Each line below from the one containing "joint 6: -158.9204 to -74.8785" through the one containing "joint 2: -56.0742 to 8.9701" should be output exactly as it stands, and no other line should appear.
··· INPUT RECORDS
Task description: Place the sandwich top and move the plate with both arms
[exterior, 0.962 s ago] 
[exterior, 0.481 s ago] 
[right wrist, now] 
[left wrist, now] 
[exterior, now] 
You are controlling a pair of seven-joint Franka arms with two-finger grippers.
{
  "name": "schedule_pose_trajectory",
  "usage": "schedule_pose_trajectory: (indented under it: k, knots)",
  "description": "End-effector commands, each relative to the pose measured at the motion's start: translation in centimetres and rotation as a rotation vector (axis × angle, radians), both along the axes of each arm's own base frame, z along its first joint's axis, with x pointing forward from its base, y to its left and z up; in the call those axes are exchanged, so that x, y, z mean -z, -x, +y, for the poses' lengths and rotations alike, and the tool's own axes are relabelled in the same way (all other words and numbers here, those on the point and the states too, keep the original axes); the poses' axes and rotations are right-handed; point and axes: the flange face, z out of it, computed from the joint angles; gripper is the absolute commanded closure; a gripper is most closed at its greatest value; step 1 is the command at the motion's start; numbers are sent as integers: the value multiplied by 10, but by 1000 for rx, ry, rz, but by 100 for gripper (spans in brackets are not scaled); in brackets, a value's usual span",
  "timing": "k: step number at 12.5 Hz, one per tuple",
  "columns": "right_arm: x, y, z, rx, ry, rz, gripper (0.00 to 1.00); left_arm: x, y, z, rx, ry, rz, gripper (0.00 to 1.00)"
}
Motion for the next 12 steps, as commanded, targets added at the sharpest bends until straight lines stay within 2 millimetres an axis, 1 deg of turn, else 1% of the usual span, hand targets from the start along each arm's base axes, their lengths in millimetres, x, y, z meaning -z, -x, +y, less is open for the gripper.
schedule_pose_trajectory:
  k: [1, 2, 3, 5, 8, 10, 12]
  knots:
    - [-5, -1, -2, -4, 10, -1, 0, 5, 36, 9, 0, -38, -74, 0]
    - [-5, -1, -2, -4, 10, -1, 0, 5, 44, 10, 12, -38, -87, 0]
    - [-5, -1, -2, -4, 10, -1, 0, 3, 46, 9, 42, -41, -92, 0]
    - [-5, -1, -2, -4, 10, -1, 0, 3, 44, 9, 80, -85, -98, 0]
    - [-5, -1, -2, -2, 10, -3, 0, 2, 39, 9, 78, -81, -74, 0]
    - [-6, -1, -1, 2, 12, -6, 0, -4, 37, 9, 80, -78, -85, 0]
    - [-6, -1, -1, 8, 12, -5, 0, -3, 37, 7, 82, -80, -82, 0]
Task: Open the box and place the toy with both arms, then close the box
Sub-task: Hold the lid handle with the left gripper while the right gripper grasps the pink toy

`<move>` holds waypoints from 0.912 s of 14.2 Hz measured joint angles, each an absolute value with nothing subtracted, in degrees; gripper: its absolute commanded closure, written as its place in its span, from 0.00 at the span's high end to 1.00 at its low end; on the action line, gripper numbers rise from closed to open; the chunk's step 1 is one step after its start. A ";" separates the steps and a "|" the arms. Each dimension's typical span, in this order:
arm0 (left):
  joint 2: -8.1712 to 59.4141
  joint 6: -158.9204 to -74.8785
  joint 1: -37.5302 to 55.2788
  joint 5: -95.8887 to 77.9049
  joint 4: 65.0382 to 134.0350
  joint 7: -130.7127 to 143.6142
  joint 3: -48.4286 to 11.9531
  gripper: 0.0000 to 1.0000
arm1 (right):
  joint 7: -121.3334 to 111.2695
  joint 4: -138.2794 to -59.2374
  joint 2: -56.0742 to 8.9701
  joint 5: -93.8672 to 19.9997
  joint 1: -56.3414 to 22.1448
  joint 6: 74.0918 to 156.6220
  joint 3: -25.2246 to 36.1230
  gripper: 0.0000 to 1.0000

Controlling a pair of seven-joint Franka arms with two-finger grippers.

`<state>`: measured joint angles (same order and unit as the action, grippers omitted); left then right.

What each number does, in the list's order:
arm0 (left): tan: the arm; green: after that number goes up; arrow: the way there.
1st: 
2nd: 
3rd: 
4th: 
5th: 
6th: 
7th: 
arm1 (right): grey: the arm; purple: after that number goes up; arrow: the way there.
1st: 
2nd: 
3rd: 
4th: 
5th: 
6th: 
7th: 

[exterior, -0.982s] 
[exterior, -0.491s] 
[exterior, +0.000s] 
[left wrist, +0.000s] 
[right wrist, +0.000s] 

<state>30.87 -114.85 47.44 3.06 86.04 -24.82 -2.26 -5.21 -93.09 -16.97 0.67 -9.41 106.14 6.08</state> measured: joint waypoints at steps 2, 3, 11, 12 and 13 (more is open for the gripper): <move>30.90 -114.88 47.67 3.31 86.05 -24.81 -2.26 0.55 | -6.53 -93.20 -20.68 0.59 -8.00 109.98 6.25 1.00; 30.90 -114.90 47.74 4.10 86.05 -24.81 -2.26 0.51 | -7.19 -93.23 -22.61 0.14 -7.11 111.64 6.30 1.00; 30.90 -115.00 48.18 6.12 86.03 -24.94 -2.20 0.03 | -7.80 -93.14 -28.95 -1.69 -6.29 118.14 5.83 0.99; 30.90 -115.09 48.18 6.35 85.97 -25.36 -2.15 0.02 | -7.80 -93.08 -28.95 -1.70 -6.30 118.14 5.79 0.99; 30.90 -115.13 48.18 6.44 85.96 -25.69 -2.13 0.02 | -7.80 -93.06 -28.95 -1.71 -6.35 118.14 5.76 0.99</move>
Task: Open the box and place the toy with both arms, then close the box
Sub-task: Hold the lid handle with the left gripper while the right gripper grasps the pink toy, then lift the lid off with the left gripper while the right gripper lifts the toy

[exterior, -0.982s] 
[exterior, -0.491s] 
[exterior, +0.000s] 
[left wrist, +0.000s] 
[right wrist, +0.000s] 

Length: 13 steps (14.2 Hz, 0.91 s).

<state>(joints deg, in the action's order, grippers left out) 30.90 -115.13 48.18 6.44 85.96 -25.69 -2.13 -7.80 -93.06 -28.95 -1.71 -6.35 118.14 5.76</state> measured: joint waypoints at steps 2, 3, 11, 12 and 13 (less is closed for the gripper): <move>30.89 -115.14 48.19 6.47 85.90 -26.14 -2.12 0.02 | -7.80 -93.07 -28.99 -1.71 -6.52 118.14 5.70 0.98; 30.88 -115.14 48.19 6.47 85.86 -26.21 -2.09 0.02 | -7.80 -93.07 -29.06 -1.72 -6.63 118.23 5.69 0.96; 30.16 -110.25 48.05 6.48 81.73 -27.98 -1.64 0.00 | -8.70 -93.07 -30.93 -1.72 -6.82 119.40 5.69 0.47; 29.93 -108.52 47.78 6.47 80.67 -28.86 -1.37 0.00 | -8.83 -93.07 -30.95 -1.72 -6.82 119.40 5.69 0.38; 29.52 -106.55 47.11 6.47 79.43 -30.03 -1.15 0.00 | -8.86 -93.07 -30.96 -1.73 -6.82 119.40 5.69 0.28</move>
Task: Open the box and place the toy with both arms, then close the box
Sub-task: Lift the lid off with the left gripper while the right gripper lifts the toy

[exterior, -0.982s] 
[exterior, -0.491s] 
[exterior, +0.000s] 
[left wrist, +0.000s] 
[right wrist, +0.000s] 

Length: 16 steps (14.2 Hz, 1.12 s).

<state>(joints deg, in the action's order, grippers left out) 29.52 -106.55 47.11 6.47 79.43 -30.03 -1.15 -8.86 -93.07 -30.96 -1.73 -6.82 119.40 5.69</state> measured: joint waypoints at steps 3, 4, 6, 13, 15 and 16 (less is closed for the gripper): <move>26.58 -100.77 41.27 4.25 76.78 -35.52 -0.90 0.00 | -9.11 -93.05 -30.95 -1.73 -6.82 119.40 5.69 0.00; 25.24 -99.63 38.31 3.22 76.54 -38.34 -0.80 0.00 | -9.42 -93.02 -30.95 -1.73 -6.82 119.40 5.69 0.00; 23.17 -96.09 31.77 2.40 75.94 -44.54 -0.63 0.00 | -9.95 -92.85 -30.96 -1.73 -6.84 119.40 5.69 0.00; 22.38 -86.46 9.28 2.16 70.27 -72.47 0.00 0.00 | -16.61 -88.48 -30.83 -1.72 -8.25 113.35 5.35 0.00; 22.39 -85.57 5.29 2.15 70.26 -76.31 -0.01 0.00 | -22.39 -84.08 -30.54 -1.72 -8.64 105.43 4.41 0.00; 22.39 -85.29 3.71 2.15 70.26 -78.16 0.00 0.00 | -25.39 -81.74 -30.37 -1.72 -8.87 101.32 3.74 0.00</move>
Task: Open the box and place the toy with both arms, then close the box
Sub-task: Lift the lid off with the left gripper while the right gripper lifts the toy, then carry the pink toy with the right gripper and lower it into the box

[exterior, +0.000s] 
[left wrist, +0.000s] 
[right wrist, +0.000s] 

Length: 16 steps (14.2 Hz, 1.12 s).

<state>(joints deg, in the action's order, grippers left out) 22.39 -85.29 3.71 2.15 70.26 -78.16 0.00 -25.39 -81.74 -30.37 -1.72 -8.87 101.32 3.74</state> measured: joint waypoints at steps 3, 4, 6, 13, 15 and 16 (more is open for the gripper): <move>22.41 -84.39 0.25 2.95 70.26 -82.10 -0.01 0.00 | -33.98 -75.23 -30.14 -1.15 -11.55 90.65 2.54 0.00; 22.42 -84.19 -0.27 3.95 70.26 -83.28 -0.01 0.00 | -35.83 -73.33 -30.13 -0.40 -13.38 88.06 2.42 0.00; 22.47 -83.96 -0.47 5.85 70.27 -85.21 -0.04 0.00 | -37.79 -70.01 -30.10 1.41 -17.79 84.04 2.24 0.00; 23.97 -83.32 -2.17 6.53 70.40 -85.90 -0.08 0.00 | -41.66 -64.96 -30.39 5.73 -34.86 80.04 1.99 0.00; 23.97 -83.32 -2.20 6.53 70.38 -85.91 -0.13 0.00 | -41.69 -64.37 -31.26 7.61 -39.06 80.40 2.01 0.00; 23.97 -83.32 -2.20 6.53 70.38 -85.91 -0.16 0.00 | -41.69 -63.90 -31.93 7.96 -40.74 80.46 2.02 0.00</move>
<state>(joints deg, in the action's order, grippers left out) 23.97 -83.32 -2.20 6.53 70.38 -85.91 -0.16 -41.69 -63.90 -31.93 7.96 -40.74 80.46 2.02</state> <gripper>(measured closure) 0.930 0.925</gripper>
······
## [REPLY TO THE EXERCISE]
  joint 6: -158.9204 to -74.8785
  joint 1: -37.5302 to 55.2788
  joint 5: -95.8887 to 77.9049
  joint 4: 65.0382 to 134.0350
  joint 7: -130.7127 to 143.6142
  joint 3: -48.4286 to 11.9531
  gripper: 0.0000 to 1.0000
arm1 (right):
  joint 7: -121.3334 to 111.2695
  joint 4: -138.2794 to -59.2374
  joint 2: -56.0742 to 8.9701

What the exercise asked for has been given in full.